# Exercise directions
Since only the total matters, count the lines of these entries containing the word "with" and write that total alone.

# Records provided
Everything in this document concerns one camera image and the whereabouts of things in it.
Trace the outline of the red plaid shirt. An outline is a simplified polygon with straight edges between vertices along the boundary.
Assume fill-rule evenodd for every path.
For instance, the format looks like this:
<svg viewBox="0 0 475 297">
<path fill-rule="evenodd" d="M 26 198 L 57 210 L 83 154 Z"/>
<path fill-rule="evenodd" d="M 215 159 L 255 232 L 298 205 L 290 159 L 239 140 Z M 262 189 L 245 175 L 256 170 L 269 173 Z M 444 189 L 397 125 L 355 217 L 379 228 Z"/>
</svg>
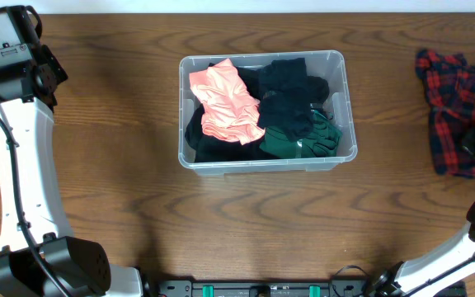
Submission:
<svg viewBox="0 0 475 297">
<path fill-rule="evenodd" d="M 416 54 L 415 73 L 430 109 L 429 141 L 435 172 L 475 179 L 475 157 L 462 145 L 465 134 L 475 128 L 475 65 L 462 54 L 422 49 Z"/>
</svg>

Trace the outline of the green cloth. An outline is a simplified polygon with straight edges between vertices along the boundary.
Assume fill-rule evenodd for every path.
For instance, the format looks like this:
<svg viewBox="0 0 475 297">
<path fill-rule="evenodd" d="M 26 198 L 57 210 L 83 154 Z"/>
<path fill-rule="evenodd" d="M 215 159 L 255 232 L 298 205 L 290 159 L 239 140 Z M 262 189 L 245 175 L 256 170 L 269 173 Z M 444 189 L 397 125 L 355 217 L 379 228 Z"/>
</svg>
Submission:
<svg viewBox="0 0 475 297">
<path fill-rule="evenodd" d="M 312 123 L 311 133 L 295 141 L 289 140 L 281 129 L 269 127 L 260 149 L 281 159 L 335 157 L 342 132 L 319 111 L 313 111 Z"/>
</svg>

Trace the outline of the black cloth with band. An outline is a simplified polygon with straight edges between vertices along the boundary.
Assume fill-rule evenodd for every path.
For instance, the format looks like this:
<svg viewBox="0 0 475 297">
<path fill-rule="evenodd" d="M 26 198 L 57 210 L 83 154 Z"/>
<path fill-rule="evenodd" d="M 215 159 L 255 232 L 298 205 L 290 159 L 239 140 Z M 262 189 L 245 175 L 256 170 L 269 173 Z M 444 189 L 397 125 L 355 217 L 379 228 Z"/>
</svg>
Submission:
<svg viewBox="0 0 475 297">
<path fill-rule="evenodd" d="M 330 94 L 328 81 L 315 76 L 308 76 L 308 92 L 311 107 L 320 108 Z"/>
</svg>

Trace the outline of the dark cloth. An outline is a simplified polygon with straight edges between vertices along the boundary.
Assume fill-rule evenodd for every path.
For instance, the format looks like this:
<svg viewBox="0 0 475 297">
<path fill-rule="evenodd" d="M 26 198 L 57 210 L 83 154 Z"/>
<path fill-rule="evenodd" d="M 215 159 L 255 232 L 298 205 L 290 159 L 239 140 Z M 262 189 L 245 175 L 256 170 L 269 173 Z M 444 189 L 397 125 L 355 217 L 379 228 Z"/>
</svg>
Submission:
<svg viewBox="0 0 475 297">
<path fill-rule="evenodd" d="M 279 59 L 258 71 L 258 126 L 280 129 L 295 142 L 313 130 L 311 92 L 304 58 Z"/>
</svg>

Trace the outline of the large black shirt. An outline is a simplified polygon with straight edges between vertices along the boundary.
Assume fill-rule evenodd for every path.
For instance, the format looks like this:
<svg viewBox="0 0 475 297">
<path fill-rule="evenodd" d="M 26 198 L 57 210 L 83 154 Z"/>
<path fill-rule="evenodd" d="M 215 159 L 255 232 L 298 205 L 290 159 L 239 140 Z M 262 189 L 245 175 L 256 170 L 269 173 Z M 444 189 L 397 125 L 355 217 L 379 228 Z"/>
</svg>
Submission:
<svg viewBox="0 0 475 297">
<path fill-rule="evenodd" d="M 185 140 L 195 150 L 197 163 L 271 160 L 275 158 L 260 149 L 265 135 L 257 141 L 242 145 L 239 142 L 229 143 L 204 134 L 201 127 L 203 114 L 204 107 L 200 103 L 185 132 Z"/>
</svg>

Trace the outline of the pink cloth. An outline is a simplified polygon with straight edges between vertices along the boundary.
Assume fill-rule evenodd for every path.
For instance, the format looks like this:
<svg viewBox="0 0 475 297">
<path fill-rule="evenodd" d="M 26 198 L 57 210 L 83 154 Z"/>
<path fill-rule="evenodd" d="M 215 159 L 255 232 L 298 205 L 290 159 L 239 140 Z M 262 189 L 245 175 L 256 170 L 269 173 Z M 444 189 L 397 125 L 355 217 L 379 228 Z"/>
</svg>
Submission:
<svg viewBox="0 0 475 297">
<path fill-rule="evenodd" d="M 260 102 L 247 90 L 230 59 L 189 74 L 190 89 L 204 107 L 202 132 L 229 143 L 249 144 L 262 138 Z"/>
</svg>

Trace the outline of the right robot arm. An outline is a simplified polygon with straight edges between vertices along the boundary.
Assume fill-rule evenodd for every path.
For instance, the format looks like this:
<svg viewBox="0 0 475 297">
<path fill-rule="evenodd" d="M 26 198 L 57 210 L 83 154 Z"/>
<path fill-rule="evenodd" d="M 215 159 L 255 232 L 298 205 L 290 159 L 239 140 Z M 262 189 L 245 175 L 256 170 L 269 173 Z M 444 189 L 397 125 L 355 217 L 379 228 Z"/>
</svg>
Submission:
<svg viewBox="0 0 475 297">
<path fill-rule="evenodd" d="M 366 286 L 365 296 L 434 296 L 475 273 L 475 201 L 467 223 L 422 257 L 399 262 Z"/>
</svg>

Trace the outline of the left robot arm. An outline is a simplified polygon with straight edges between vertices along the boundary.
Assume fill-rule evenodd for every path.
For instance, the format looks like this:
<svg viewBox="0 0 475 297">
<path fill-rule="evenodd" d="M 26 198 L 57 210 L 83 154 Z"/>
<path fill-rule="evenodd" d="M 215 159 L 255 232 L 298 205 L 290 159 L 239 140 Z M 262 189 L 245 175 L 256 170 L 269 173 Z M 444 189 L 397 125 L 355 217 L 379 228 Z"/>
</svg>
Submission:
<svg viewBox="0 0 475 297">
<path fill-rule="evenodd" d="M 75 238 L 63 209 L 52 136 L 68 76 L 42 30 L 33 7 L 0 7 L 0 295 L 142 296 L 139 270 Z"/>
</svg>

# Task output
8